In Lao science fiction, thus far, and particularly our post-apocalyptic work, I've not seen works where "white people" were subjugated in ways that Berlatsky sees trending. But I will say they're also not an apex culture in those works, including mine. They're typically decentered from global affairs. Maybe one day we'll see a shift, but for now, I kind of enjoy the "It's not always about YOU" approach our writers have taken.

One of the strangest and least understood zones of post-colonial recovery is that of imagination. After nearly a century of really corrosive conditioning, cultures and communities trying to get out from under the thumb of colonial/imperial power must fight to fully imagine themselves in the future.

 I find it particularly insidious that often refugee communities are told to fixate on creating a body of memoir literature, histories, perhaps childrens books, and rarely brought into mainstream or small press publishing to discuss the richly imaginative. This is deeply problematic.

I'm not saying exclude memoir and histories, but when that's ALL you expect refugees to make, going forward, it's a very dangerous perpetuation of disparity.

A refugee community that doesn’t have the ability to see a future for itself becomes fixated on its past and ends up aimless. Without creating a body of science fiction, empowering ourselves to imagine a future we are present in, we risk becoming merely the janitors of carnage. Survivors whose only duty is to sweep up the last memories, package them for a rubbish bin and the turn out the lights before we lock the door on our moment in history.

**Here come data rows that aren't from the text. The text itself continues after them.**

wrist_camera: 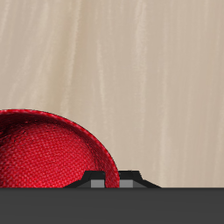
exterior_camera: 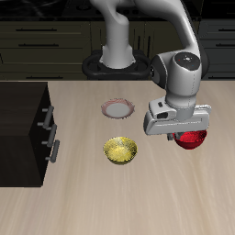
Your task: Place the red bowl on the plate
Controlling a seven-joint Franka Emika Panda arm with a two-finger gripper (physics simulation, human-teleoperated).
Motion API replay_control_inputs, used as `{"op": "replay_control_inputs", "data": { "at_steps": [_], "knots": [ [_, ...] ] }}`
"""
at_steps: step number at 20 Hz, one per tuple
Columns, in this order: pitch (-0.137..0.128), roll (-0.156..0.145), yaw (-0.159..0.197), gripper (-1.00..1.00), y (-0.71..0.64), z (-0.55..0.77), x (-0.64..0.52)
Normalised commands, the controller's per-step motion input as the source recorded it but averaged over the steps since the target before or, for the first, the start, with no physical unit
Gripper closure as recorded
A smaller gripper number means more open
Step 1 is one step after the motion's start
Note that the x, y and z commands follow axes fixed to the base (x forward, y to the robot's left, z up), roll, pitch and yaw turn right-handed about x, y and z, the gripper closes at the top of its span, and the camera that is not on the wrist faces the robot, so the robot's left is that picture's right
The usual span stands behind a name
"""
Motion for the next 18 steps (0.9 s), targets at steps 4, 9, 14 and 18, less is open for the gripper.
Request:
{"op": "replay_control_inputs", "data": {
  "at_steps": [4,9,14,18],
  "knots": [
    [-0.057,-0.004,-0.008,1.00,-0.06,0.24,-0.08],
    [-0.050,-0.002,0.011,1.00,-0.07,0.28,-0.08],
    [-0.035,-0.014,0.011,1.00,-0.12,0.31,0.02],
    [-0.075,-0.001,0.010,1.00,-0.06,0.52,-0.11]
  ]
}}
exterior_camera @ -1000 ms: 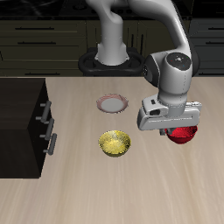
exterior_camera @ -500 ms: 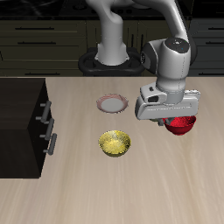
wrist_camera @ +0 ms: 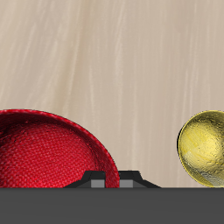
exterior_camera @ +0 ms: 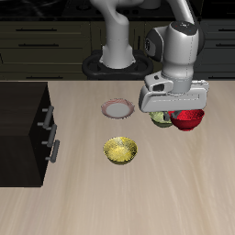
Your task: Place the red bowl on the plate
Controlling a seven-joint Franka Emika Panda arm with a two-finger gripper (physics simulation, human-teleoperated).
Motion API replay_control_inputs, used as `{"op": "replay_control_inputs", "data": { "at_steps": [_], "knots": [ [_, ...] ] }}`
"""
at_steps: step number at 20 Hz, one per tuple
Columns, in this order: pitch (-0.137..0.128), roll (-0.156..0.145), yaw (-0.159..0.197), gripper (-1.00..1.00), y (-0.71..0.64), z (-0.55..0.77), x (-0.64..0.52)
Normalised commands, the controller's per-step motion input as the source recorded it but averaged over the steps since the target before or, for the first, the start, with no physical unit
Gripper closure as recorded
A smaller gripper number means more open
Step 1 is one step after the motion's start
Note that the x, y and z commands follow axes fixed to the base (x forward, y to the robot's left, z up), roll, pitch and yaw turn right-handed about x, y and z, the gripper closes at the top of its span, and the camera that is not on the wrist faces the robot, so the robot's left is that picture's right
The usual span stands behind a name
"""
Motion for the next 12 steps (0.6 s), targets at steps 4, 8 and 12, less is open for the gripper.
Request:
{"op": "replay_control_inputs", "data": {
  "at_steps": [4,8,12],
  "knots": [
    [-0.026,-0.004,-0.011,1.00,-0.06,0.24,-0.04],
    [-0.004,0.001,0.005,1.00,-0.04,0.09,-0.04],
    [-0.001,-0.016,0.006,1.00,-0.06,0.04,0.06]
  ]
}}
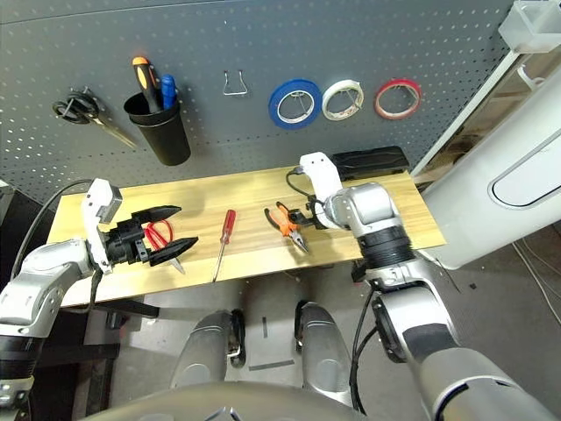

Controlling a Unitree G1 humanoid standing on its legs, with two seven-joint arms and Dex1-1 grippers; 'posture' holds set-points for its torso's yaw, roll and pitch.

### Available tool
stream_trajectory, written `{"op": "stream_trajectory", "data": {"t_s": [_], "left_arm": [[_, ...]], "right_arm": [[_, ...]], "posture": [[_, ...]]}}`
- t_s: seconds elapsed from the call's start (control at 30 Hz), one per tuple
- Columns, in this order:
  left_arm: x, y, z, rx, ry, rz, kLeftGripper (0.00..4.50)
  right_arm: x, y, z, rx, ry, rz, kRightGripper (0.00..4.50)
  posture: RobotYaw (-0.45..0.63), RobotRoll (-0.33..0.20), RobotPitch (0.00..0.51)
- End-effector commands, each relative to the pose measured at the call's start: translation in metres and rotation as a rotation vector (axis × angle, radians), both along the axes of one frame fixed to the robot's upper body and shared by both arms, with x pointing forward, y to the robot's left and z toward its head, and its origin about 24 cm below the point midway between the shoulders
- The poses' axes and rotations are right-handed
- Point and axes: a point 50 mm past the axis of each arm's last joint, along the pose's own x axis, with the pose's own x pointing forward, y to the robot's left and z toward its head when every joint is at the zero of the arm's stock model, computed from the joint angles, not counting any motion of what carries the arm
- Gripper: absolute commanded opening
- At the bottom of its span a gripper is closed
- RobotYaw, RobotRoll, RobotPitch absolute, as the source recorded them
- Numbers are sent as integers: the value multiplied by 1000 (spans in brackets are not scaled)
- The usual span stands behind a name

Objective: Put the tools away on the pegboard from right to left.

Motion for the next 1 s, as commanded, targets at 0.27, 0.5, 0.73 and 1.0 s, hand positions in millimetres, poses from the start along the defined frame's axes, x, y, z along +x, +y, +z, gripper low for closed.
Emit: {"op": "stream_trajectory", "data": {"t_s": [0.27, 0.5, 0.73, 1.0], "left_arm": [[-1, -18, -7, 38, 13, -50, 4500], [-9, -22, -4, 29, 21, -57, 4500], [-19, -22, -1, 20, 26, -35, 4500], [-21, -17, 5, 26, 15, -5, 4500]], "right_arm": [[8, 25, -22, -67, 14, 51, 4485], [9, 30, -34, -111, 17, 85, 4485], [7, 29, -45, -118, 38, 91, 4485], [2, 22, -63, -145, 33, 75, 3513]], "posture": [[39, 0, 217], [78, 0, 229], [116, 0, 235], [143, 0, 224]]}}
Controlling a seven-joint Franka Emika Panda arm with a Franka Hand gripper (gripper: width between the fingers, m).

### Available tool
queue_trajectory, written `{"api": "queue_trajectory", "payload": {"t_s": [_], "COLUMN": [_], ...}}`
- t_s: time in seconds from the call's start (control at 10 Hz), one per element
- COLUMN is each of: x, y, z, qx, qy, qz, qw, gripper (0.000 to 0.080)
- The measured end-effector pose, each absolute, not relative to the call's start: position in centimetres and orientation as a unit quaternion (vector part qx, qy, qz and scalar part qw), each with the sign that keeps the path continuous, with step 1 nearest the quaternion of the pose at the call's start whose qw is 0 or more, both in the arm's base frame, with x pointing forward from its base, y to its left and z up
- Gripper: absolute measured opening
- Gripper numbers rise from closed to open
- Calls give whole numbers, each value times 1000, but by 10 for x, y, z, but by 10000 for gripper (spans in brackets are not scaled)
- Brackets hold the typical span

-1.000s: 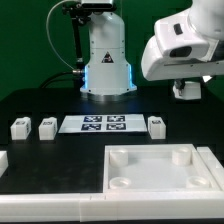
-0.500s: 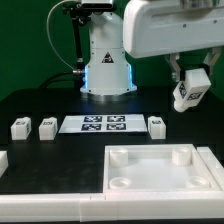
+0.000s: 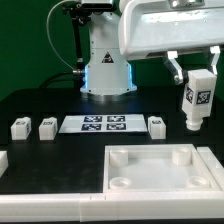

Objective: Assemble one leg

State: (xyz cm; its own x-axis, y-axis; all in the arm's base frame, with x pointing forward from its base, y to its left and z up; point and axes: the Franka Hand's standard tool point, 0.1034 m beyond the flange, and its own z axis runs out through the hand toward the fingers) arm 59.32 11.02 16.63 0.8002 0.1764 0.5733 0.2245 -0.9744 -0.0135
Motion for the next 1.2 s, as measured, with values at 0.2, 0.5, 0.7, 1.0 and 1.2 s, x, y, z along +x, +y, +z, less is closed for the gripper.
{"api": "queue_trajectory", "payload": {"t_s": [0.2, 0.5, 0.7, 1.0, 1.2], "x": [629, 641, 636, 629, 626], "y": [93, 99, 106, 113, 116], "z": [149, 119, 108, 102, 101], "qx": [-941, -944, -947, -948, -946], "qy": [-113, -110, -112, -114, -117], "qz": [-318, -309, -299, -293, -297], "qw": [32, 40, 44, 47, 47], "gripper": [291, 292, 292, 292, 292]}}
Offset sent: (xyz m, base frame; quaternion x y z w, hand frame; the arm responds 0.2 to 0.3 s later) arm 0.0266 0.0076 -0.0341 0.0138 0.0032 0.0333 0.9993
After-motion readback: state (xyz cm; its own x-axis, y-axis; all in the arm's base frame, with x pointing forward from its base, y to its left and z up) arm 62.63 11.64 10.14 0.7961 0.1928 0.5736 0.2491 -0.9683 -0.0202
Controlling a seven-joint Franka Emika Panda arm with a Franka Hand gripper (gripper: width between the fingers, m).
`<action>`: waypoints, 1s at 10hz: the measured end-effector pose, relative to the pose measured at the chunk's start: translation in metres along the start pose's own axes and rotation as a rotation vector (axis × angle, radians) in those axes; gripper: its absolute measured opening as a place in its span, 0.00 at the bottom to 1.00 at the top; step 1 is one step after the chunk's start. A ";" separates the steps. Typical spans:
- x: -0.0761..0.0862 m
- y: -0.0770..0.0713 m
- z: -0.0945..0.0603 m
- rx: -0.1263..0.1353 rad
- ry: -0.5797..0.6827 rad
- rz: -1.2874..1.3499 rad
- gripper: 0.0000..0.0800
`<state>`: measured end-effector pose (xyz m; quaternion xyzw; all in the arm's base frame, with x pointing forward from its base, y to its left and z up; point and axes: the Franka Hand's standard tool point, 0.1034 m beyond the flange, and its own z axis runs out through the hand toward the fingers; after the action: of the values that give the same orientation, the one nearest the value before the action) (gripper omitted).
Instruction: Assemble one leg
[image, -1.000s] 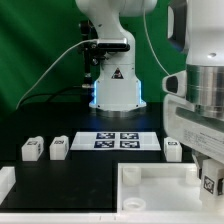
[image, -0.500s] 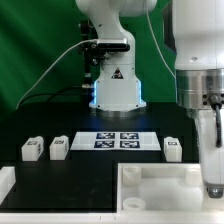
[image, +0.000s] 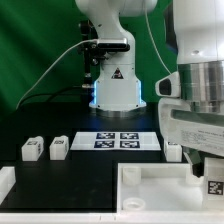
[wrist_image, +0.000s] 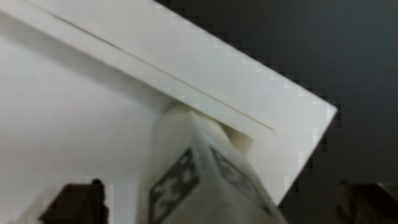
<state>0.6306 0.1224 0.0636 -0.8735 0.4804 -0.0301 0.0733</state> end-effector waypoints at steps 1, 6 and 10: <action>0.003 0.000 0.001 -0.005 0.006 -0.106 0.81; 0.008 0.000 0.000 -0.139 -0.087 -0.860 0.81; 0.010 -0.001 0.001 -0.135 -0.055 -0.649 0.56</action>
Offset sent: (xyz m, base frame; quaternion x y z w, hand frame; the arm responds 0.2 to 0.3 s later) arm -0.0079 0.0270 -0.0022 -0.0643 -0.0539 -0.5413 0.8366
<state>0.6370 0.1150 0.0623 -0.9843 0.1760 0.0037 0.0151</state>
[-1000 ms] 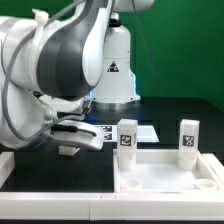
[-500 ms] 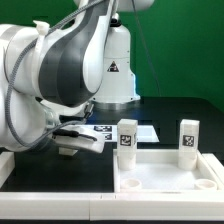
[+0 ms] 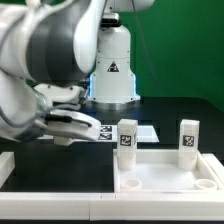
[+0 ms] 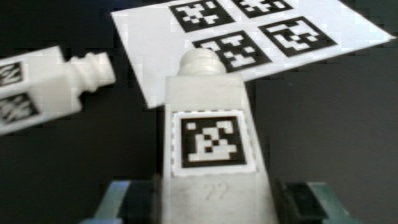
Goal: Assemble square table
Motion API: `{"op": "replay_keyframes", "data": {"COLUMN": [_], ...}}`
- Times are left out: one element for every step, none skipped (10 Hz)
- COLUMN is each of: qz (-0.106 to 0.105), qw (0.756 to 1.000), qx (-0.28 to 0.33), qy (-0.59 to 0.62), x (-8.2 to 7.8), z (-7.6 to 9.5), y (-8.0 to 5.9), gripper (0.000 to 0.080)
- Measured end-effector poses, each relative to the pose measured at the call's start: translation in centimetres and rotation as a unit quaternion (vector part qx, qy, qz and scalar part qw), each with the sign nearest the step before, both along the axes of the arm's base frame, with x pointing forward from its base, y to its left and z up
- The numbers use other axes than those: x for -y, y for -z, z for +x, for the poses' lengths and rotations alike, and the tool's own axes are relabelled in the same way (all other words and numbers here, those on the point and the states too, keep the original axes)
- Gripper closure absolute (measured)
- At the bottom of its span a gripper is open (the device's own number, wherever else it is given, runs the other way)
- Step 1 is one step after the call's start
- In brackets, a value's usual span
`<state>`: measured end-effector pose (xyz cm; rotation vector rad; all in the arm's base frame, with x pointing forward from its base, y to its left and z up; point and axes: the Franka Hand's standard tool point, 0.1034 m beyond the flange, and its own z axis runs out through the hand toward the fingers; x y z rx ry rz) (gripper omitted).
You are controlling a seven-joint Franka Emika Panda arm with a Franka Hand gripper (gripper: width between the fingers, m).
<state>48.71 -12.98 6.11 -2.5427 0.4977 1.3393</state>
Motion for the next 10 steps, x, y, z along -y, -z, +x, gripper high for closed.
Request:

In many ways, although we have not had much, if anything, in the way of Lao science fiction set in the post-apocalypse, I think, we have experienced many things that arguably position us better than many societies. We were secretly bombed to the point that 30% of Laos still remains contaminated with cluster bombs and other conventional ordnance. It's not an atomic weapon,  but considering that more tons of bombs were dropped on Laos than on all of Europe during World War II, I think that's significant.

Laos hasn't even really gotten much traction in addressing the use of chemical defoliants that included Agent Orange and its relatives. We've been fortunate that there are few reported cases that rival some of the tragic deformities and mutations seen in Vietnam, but the long-term effects still aren't really widely appreciated. 

In the aftermath of the last two centuries, more Lao live outside of Laos than in it. The community's nature is now quite peripatetic. We're faced with very real scenarios regarding how much of our old society we can preserve, how much we truly want to rebuild, and how do we make the transition. 

Our neighbors in Cambodia also bring an interesting perspective to the process when Pol Pot and the Khmer Rouge attempted to wipe the slate clean and do a complete reboot through Year Zero and the Killing Fields. What lessons can we all extract from this, and how do we shape our Southeast Asian post-apocalyptic literature to really push the question in vital directions?


michael linden said...

Where are the first two illustrations sourced from? Could you give me a link?

Bryan Thao Worra said...

Thanks for asking. They're French engravings in the public domain from the 1880s from Laos. There are different scans around the web at the moment.